Business
Column: With lawsuit against advertisers, Elon Musk plumbs new depths of asininity

Let’s play a parlor game titled “What’s the dumbest thing Elon Musk has ever done?”
Is it promoting tweets from outspoken antisemites and racists on X, formerly Twitter, the social media platform he owns? Embracing antisemitic tweets himself?
Or was it, telling some of the largest corporations in the world to, um, perform a sexual act on themselves because they stopped advertising on the platform? (Warning: Link not safe for work.)
Maybe the top prize goes to his reinstating thousands of accounts of Nazis, white supremacists and disinformation purveyors that had been banned from Twitter by its previous management?
We tried peace for 2 years, now it’s war.
— Elon Musk announces a lawsuit against companies that refuse to place ads on X
Actually, my vote goes to the federal lawsuit X filed on Aug. 6 accusing big advertisers of colluding in a boycott of the platform, ostensibly because they disapprove of its content.
The filing was announced in a video tweet by Linda Yaccarino, the chief executive of X. Yaccarino’s hostage-like affect and her theatrical hand-wavings in the video are so eerie that some viewers speculated, also on X, that the video is an AI-generated deepfake. And why not? Musk himself promoted on X a deepfake fabricating a purported speech by Kamala Harris with the words, “This is amazing.”
The lawsuit targets the World Federation of Advertisers, a networking organization for big advertisers. It specifically names WFA and four companies — the Danish energy company Ørsted, CVS Health and the consumer companies Unilever and Mars. Why it singles out those companies isn’t entirely clear, though it’s notable that they are members or have leadership positions in the Global Alliance for Responsible Media.
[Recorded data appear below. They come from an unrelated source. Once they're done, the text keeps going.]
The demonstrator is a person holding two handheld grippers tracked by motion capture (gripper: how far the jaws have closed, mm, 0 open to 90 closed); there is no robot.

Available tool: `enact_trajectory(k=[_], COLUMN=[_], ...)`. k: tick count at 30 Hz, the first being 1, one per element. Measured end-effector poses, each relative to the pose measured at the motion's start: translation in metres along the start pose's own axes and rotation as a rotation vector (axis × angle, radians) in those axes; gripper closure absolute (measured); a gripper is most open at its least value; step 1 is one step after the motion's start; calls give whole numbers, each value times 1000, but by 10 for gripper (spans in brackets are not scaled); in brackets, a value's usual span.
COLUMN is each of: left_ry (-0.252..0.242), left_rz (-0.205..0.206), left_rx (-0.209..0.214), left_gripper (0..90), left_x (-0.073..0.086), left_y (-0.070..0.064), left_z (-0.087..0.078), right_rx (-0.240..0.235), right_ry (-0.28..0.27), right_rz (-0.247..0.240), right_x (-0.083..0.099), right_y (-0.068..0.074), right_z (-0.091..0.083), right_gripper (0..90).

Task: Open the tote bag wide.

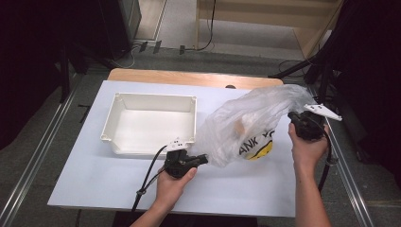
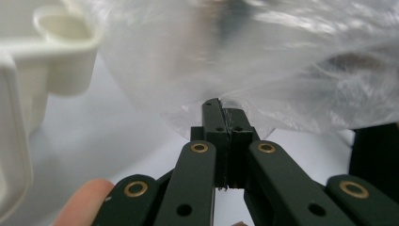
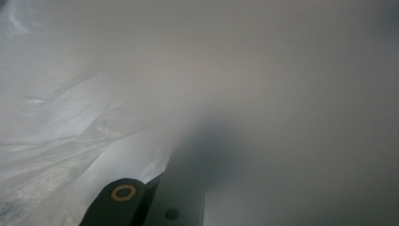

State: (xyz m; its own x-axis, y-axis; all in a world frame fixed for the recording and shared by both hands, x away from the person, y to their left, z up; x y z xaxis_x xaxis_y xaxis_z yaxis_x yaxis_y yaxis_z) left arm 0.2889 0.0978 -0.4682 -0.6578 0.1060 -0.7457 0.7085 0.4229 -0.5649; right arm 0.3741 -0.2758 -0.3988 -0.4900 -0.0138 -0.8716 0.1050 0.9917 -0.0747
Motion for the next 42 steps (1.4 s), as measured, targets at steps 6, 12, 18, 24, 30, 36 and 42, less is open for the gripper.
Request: enact_trajectory(k=[6,12,18,24,30,36,42], left_ry=[51,114,129,114,48,-25,-82], left_rz=[-4,21,50,67,98,111,157], left_rx=[-82,-204,-234,-211,-212,-198,-178], left_gripper=[900,900,900,856,686,471,319], left_x=[5,7,8,8,9,8,3], left_y=[2,2,0,-2,-7,-15,-31], left_z=[7,9,12,11,4,-5,-13], right_rx=[2,3,-43,-137,-186,-200,-210], right_ry=[101,187,201,80,-24,-39,-74], right_rz=[-33,-74,-37,2,27,19,22], right_x=[28,56,74,75,62,62,60], right_y=[7,12,7,7,2,-3,-5], right_z=[27,43,45,16,-21,-43,-62], right_gripper=[900,900,780,474,345,296,292])
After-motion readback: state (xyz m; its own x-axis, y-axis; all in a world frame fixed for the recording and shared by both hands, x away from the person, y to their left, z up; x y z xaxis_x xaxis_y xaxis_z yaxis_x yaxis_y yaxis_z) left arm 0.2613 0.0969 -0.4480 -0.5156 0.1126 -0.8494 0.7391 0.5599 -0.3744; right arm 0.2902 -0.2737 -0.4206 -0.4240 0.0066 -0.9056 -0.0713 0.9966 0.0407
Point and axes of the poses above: each handheld gripper's, and its own axes: z roughly forward along the jaws, x roughly out of its underside, y roughly to its left, the point moved 1 cm from there along z, roughly forward along the jaws, and after that the axes turned 14 degrees about x, right-handed, at the moved point
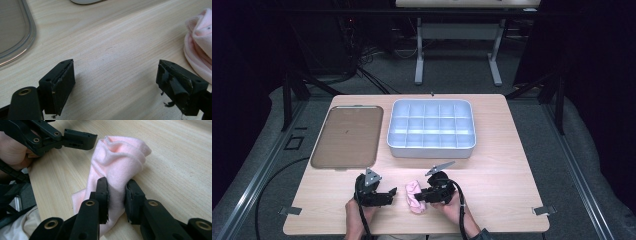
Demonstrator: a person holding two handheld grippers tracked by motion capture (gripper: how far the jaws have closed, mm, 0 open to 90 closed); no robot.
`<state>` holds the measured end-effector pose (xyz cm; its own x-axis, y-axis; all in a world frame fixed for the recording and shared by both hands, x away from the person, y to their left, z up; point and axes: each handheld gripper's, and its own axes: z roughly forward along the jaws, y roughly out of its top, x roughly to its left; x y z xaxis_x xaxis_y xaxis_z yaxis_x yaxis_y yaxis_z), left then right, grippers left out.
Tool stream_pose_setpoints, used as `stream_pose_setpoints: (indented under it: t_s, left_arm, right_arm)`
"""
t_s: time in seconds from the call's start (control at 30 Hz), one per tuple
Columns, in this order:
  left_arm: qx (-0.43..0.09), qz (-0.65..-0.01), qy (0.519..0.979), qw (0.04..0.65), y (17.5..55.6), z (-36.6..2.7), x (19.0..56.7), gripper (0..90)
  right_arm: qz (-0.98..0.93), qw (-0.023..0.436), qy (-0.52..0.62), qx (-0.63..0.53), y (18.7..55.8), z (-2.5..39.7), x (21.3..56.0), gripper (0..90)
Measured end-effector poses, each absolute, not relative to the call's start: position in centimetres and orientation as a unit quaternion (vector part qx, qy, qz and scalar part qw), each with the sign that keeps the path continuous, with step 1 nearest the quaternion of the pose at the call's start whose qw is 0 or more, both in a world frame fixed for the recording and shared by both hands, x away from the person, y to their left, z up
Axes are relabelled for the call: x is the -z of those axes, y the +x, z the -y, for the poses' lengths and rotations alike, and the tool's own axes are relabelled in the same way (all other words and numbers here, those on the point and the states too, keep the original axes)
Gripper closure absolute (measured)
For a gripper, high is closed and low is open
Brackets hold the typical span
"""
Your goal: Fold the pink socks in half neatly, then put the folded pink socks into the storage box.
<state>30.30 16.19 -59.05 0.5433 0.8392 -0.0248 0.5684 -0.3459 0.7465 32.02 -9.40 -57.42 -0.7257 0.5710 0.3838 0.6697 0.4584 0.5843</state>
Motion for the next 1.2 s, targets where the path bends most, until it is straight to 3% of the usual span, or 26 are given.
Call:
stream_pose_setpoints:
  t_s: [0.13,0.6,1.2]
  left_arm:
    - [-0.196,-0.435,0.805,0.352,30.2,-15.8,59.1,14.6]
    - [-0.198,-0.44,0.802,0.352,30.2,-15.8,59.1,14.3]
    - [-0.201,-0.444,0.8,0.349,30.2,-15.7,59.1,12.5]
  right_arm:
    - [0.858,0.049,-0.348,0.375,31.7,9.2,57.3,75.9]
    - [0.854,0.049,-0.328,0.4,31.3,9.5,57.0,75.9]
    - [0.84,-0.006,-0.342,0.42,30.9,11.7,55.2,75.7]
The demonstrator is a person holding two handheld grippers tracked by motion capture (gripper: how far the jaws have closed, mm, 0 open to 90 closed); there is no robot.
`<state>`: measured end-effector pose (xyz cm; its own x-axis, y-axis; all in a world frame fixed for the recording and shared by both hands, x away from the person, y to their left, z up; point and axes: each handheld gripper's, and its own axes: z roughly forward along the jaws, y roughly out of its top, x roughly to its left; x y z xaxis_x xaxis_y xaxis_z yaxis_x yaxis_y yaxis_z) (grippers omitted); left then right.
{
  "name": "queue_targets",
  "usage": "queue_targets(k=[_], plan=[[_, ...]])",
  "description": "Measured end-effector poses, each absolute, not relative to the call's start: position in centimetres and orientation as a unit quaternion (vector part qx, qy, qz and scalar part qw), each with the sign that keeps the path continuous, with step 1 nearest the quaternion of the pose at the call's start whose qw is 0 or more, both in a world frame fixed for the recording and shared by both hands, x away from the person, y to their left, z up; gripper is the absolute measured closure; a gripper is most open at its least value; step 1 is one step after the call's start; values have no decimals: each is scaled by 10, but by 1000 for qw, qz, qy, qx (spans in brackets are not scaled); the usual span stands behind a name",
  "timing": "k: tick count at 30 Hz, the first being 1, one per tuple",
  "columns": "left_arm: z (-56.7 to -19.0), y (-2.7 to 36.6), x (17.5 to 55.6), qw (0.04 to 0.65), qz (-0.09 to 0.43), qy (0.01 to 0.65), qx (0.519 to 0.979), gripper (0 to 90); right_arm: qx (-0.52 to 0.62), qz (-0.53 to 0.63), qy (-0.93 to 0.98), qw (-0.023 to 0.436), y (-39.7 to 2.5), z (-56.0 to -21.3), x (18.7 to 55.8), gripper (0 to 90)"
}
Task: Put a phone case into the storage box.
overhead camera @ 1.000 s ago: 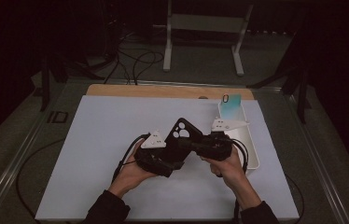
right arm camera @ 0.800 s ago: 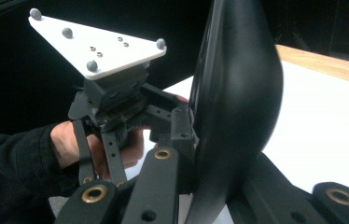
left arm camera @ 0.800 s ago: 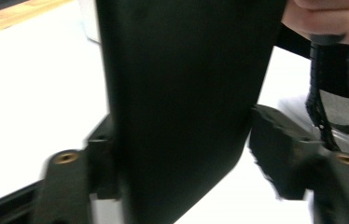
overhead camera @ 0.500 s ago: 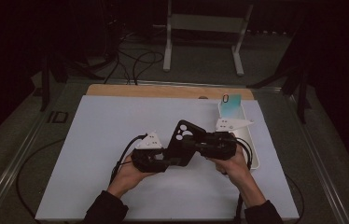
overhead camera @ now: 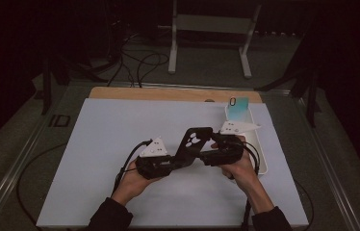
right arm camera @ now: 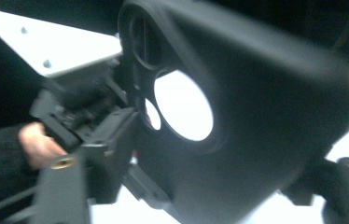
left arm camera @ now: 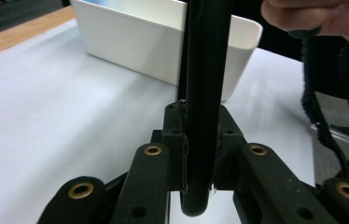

GARM, as the lawsuit asserts, was founded to establish brand safety standards for advertisers on X and other social media platforms. In other words, standards to help advertisers keep their messages from showing up alongside posts and accounts promoting hate speech and other noxious messages.
The lawsuit and Yaccarino’s video assert that the advertisers colluded through GARM to boycott X, depriving it of its lifeblood, advertising revenue. “That puts your global town square, the one place that you can express yourself freely and openly, at long-term risk,” Yaccarino said.
Leaving aside this rather inflated and anachronistic description of X — its status as a “global town square” hasn’t survived Musk’s acquisition of the platform in 2022 — the idea that you can sue corporations for deciding not to advertise with you is beyond absurd.
A couple of points about all this:
First, the lawsuit piggybacks on a report issued last month by the Republican staff of the House Judiciary Committee, which is chaired by that outstanding blowhard, Rep. Jim Jordan of Ohio. One in an ever-lengthening line of useless, conspiracy-addled reports from the GOP House caucus — see, for example, its ignorantly anti-scientific screeds about the origins of COVID — this one was oh-so-cleverly titled “GARM’s Harm” and claimed that GARM members colluded to put X out of business.
“I was shocked by the evidence uncovered by the House Judiciary Committee that a group of companies organized a systematic illegal boycott against X,” Yaccarino says, ludicrously.
More to the point, this lawsuit reflects Musk’s habit of blaming X’s financial ills on everyone but himself. Over the last year or so, X has sued the watchdog organizations Media Matters for America and the Center for Countering Digital Hate for trying to “censor” X by asserting — inaccurately, X says — that the platform has become a haven for pro-Nazi content and other hate speech.
Musk also threatened to sue the Anti-Defamation League for purportedly pressuring companies to stop advertising on X because of the apparent rise in hate speech. That lawsuit never materialized. The Media Matters lawsuit is pending. The case against CCDH was thrown out by U.S. Judge Charles R. Breyer of San Francisco in March. More on that in a moment.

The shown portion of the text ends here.